> Assignment: In the copy, include every entry exactly but none of the images.

> Stored dataset items:
·····
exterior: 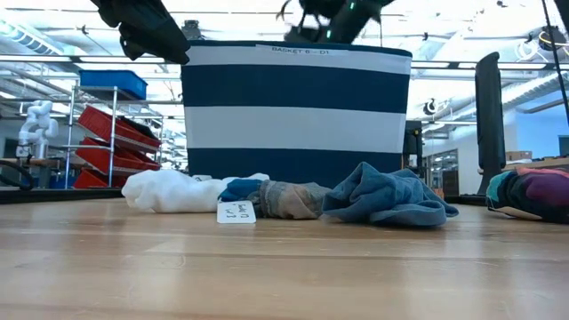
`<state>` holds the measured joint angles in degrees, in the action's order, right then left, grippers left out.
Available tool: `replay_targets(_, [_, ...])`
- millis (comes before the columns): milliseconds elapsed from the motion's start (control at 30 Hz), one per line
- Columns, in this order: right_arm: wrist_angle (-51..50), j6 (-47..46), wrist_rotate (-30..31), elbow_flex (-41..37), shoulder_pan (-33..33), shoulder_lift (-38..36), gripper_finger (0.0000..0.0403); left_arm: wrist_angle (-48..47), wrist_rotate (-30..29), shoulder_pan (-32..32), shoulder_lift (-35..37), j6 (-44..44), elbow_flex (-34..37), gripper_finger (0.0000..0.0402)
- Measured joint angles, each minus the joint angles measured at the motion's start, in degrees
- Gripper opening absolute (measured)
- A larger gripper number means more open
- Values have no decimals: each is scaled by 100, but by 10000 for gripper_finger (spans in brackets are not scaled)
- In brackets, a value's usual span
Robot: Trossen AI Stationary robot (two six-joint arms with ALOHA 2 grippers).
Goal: Sort clothes
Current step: Put the blue shorts into the blue bin, then put the white socks into the blue bin
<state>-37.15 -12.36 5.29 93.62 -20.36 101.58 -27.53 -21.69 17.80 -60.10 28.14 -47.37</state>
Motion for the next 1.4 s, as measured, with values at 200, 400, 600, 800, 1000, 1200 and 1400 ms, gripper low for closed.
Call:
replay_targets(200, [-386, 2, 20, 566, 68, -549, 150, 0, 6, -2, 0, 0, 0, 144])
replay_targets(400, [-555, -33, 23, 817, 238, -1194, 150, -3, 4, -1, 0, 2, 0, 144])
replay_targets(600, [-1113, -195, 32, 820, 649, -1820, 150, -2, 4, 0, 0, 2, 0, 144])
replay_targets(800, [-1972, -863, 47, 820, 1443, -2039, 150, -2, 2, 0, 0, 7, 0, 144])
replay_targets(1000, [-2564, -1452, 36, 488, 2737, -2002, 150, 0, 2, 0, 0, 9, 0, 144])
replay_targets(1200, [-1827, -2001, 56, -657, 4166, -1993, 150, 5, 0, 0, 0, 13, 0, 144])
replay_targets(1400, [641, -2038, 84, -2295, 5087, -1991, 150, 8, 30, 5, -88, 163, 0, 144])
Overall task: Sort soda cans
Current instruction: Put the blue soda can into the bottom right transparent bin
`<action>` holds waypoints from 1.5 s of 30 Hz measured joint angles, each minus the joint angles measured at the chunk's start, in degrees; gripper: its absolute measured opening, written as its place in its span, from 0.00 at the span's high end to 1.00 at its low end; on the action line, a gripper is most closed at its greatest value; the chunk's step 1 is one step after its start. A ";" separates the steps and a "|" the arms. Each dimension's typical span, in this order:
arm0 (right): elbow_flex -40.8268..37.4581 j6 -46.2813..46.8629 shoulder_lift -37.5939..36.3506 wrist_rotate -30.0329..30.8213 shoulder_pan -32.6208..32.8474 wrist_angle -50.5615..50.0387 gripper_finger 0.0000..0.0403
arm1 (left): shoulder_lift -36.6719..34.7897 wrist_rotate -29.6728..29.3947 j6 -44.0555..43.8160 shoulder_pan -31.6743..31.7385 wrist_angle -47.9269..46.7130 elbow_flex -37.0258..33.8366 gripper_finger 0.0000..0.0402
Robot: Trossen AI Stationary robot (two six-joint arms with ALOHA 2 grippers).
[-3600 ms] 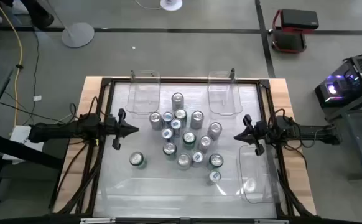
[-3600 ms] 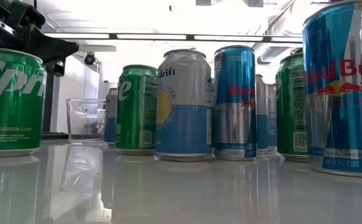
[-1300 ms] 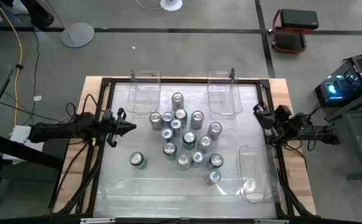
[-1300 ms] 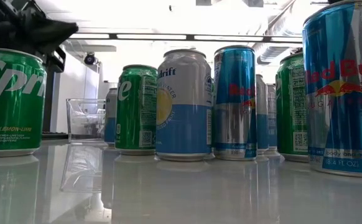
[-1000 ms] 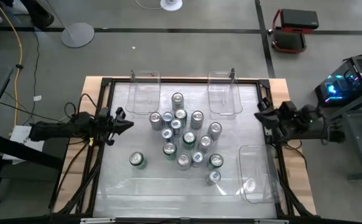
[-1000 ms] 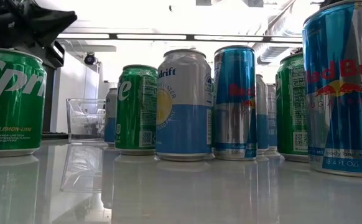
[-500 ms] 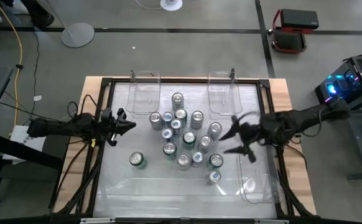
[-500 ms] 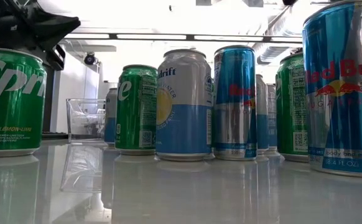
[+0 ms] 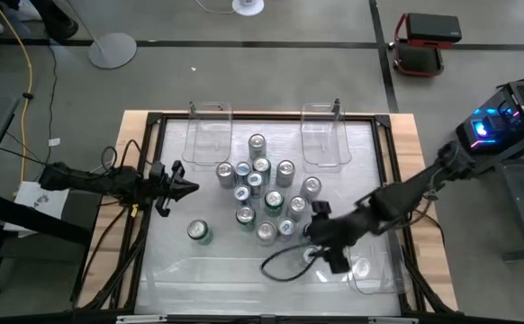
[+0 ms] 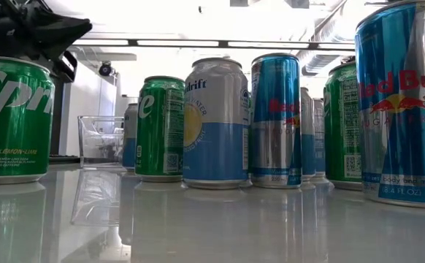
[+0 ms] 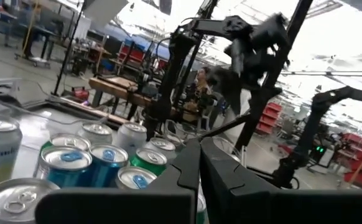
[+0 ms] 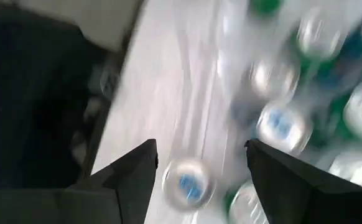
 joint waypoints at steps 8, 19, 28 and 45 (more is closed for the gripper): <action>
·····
> Written answer:
exterior: 
`<state>` holds the measured joint angles in degrees, in the action's order, right then left, grippers left out.
Available tool: `replay_targets(_, [_, ...])`
- millis (comes before the columns): milliseconds elapsed from the motion's start (control at 30 Hz), one per line
- Columns, in this order: right_arm: wrist_angle (-51..50), j6 (-47..46), wrist_rotate (-30..31), elbow_flex (-41..37), shoulder_pan (-33..33), shoulder_lift (-38..36), gripper_finger (0.0000..0.0403); left_arm: wrist_angle (-48..47), wrist_rotate (-30..29), shoulder_pan (-32..32), shoulder_lift (-35..37), j6 (-44..44), elbow_flex (-34..37), gripper_finger (0.0000..0.0402)
- Measured joint angles, each minus the joint angles measured at the motion's start, in degrees
- Gripper opening absolute (measured)
- A larger gripper number means more open
- Values have no decimals: each is scaled by 100, but by 10000 for gripper_finger (spans in brackets are not scaled)
- In brackets, a value's usual span
Robot: Trossen AI Stationary robot (two six-joint arms with ALOHA 2 grippers).
Goal: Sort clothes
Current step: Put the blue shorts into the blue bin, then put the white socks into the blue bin
<state>-37.15 -12.36 5.29 93.62 -20.36 101.58 -27.53 -21.69 17.80 -60.10 28.14 -47.37</state>
Motion for the next 1.4 s, as measured, with values at 200, 400, 600, 800, 1000, 1200 and 1400 ms, gripper low for closed.
Call:
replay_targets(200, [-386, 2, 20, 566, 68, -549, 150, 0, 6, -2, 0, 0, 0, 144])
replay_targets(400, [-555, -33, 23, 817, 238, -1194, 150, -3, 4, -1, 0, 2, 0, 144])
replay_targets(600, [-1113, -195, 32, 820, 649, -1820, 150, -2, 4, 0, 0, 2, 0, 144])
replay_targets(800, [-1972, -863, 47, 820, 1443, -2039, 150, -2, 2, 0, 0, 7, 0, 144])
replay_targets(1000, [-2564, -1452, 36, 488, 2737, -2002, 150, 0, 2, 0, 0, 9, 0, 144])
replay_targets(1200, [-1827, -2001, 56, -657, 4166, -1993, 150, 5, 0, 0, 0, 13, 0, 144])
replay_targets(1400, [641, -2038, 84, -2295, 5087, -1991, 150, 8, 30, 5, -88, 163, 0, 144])
Overall task: Sort soda cans
Current instruction: Put the blue soda can into the bottom right transparent bin
`<action>` holds waypoints from 1.5 s of 30 Hz measured joint angles, each minus the joint angles measured at the chunk's start, in degrees; gripper: its absolute measured opening, written as its place in its span, from 0.00 at the span's high end to 1.00 at its low end; on the action line, a gripper is most closed at its greatest value; the chunk's step 1 is one step after its start. A ";" separates the steps and a "|" the arms. Each dimension's typical span, in this order:
arm0 (right): elbow_flex -40.8268..37.4581 j6 -46.2813..46.8629 shoulder_lift -37.5939..36.3506 wrist_rotate -30.0329..30.8213 shoulder_pan -32.6208..32.8474 wrist_angle -50.5615..50.0387 gripper_finger 0.0000..0.0403
arm1 (left): shoulder_lift -36.6719..34.7897 wrist_rotate -29.6728..29.3947 j6 -44.0555..43.8160 shoulder_pan -31.6743..31.7385 wrist_angle -47.9269..46.7130 elbow_flex -37.0258..33.8366 gripper_finger 0.0000..0.0402
Robot: Trossen AI Stationary robot (two six-joint arms with ALOHA 2 grippers).
[-3600 ms] 
[-3600 ms] 
[-1300 ms] 
[-1300 ms] 
[-1000 ms] 
[-1000 ms] 
[-500 ms] 
[-500 ms] 
[+0 ms] 
[+0 ms] 
[+0 ms] 
[+0 ms] 
 joint waypoints at steps 8, 19, 28 and 45 (more is closed for the gripper): <action>

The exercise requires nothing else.